Pagina 1 de 1

usage of TextSTAT tool to create rhyme dictionary

Message publicPublicate: mer. jan 29, 2014 8:05 pm
per esra
Salute,

TextSTAT also could be base for creation of Interlingua rhyme dictionary. That tool contains such called "retrograde sorted (frequency list)". Use export feature to create Excel or CSV files.

So words alphabetically are sorted by its endings to the beginning i.e.

ma, 7(=frequency)
ama, 4
dama, 1
ferma, 3
forma, 1
campana, 2
cocina, 1
cosina, 1
Johanna, 1
penna, 2

Amicalmente,

Re: usage of TextSTAT tool to create rhyme dictionary

Message publicPublicate: dom. feb 02, 2014 10:14 am
per bangiolo20
Gracias.
BTW, do you know antconc or any other tools for translators ? I'd like to create a hand-book dictionary just for my own. I use Lex, but it is very simple.

Re: usage of TextSTAT tool to create rhyme dictionary

Message publicPublicate: dom. feb 02, 2014 10:38 am
per esra
I only know SIL International's tools. I tried to use FieldWorks which usage is not such easy. I hope that their video tuturials will help me to dive into usage of FieldWorks.

I also tried Lexique Pro which contains bug which hinders to create own categories.

I also tried SIL's Wesay which interface usage is catastrophical. I don't understand how it works properly. WeSay's maintainer claim that they created dictionary builder tool which is easy to use. But in my opinion WeSay makes matters more difficult than it has to be.

I tried SIL's Toolbox which interface usage is catastrophical. I only found one video tutorial (Spanish) which could help but I didn't find out how to pass.

To make it professional with use of some freeware I further would recommend SIL FieldWorks. FieldWorks dictionary (pdf) output seems to be professional. FieldWorks is not Vocabulary Flash card builder. FieldWorks is suite to document some language according linguistic standards.
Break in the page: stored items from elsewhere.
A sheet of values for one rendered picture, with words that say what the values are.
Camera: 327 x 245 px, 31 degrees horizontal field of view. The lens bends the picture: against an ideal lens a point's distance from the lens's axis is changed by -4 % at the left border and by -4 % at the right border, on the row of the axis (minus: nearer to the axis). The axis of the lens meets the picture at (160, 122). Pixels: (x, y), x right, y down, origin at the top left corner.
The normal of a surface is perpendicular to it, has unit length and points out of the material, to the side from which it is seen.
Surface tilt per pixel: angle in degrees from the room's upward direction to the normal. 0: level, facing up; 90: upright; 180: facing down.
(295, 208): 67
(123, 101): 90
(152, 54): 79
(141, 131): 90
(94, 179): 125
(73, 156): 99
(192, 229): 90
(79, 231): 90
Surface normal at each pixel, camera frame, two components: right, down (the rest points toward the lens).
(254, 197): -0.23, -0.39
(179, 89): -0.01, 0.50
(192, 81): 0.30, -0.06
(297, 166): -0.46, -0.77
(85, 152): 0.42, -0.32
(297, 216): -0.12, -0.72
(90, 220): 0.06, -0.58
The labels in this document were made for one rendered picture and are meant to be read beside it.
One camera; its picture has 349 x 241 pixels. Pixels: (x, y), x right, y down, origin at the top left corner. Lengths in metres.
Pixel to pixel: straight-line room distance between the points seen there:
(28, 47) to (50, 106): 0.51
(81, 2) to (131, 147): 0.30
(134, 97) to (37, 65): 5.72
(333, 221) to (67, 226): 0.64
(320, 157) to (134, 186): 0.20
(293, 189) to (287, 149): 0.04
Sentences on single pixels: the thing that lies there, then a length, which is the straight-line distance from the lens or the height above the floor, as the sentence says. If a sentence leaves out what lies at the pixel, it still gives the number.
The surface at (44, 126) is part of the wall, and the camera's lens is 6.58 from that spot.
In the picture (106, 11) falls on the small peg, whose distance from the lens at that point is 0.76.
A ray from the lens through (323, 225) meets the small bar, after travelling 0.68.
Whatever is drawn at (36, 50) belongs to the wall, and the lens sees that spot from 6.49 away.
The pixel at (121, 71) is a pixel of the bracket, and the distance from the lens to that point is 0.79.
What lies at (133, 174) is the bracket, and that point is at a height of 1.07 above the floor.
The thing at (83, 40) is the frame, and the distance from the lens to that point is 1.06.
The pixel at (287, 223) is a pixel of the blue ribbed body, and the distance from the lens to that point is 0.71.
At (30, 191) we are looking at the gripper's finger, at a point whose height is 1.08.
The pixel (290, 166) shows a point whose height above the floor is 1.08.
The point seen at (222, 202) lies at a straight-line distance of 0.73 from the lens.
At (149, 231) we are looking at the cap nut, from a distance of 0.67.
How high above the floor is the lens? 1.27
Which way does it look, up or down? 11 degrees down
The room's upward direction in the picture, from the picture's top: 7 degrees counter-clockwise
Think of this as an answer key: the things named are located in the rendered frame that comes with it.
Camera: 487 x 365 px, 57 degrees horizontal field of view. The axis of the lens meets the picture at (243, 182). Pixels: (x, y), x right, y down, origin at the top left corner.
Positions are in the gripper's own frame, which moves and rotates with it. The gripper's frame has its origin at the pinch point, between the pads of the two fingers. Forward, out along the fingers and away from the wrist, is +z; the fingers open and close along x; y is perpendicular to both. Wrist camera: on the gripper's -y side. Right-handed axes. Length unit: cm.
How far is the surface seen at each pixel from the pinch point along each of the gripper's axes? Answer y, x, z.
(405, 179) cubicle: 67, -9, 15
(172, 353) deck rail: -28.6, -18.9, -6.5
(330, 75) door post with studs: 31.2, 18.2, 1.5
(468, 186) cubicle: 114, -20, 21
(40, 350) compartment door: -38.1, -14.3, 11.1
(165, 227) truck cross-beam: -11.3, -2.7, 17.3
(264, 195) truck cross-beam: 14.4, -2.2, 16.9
Thanks for your software hints to create (pdf) dictionary output.

Re: usage of TextSTAT tool to create rhyme dictionary

Message publicPublicate: dom. feb 02, 2014 10:49 am
per bangiolo20
Hm... ? I don't remember I give any software hints. :D Only yesterday I figured out at least how to use TextStat. Heh... it hates diacritics. :P

Re: usage of TextSTAT tool to create rhyme dictionary

Message publicPublicate: dom. feb 02, 2014 11:41 am
per esra
bangiolo20 scribeva:Hm... ? I don't remember I give any software hints. :D


bangiolo20 scribeva:Gracias.
BTW, do you know antconc or any other tools for translators ? I'd like to create a hand-book dictionary just for my own. I use Lex, but it is very simple.


I thought that "antconc" and "Lex" are tools.

bangiolo20 scribeva:Only yesterday I figured out at least how to use TextStat. Heh... it hates diacritics. :P


Hhm. No good. By default TextSTAT "Encoding" is set to UTF-8 Unicode. I tried different encodings. It doesn't help.

diacritic marks.

Update: TextSTAT remains to have malfunction with Diacritic marks. I will inform the maintainer of TextSTAT again.

Re: usage of TextSTAT tool to create rhyme dictionary

Message publicPublicate: mer. feb 05, 2014 8:43 pm
per esra
bangiolo20 scribeva:Hm... ? I don't remember I give any software hints. :D Only yesterday I figured out at least how to use TextStat. Heh... it hates diacritics. :P


Solved.

Try to import plain text *.txt, *.doc or *.docx files only. An non-proper xml markup inside LibreOffice and OpenOffice's *.odt files splits the regarding word inside the *.odt file xml markup. So, its ODT file format "bug". That only happens if you modify the ODT file. If, i.e. you only copy text without any further modifications that problem will not occour and TextSTAT will process proper output.

You could check yourself. ODT files are zipped xml files. You could extract it and could take a look at the affected words inside the xml markup.

===

There excists bug inside LibreOffice's/ OpenOffice's xml markup. If some words will be set with diacritics that regarding word will capsulated into two parts with some new xml markup. That new xml markup let look that regarding word like two ones. So, inside the xml source view the regarding word is splitted, inside non-source view that word looks like to remain one word.

Inside TextSTAT try to import plain text *.txt, *.doc or *.docx files only.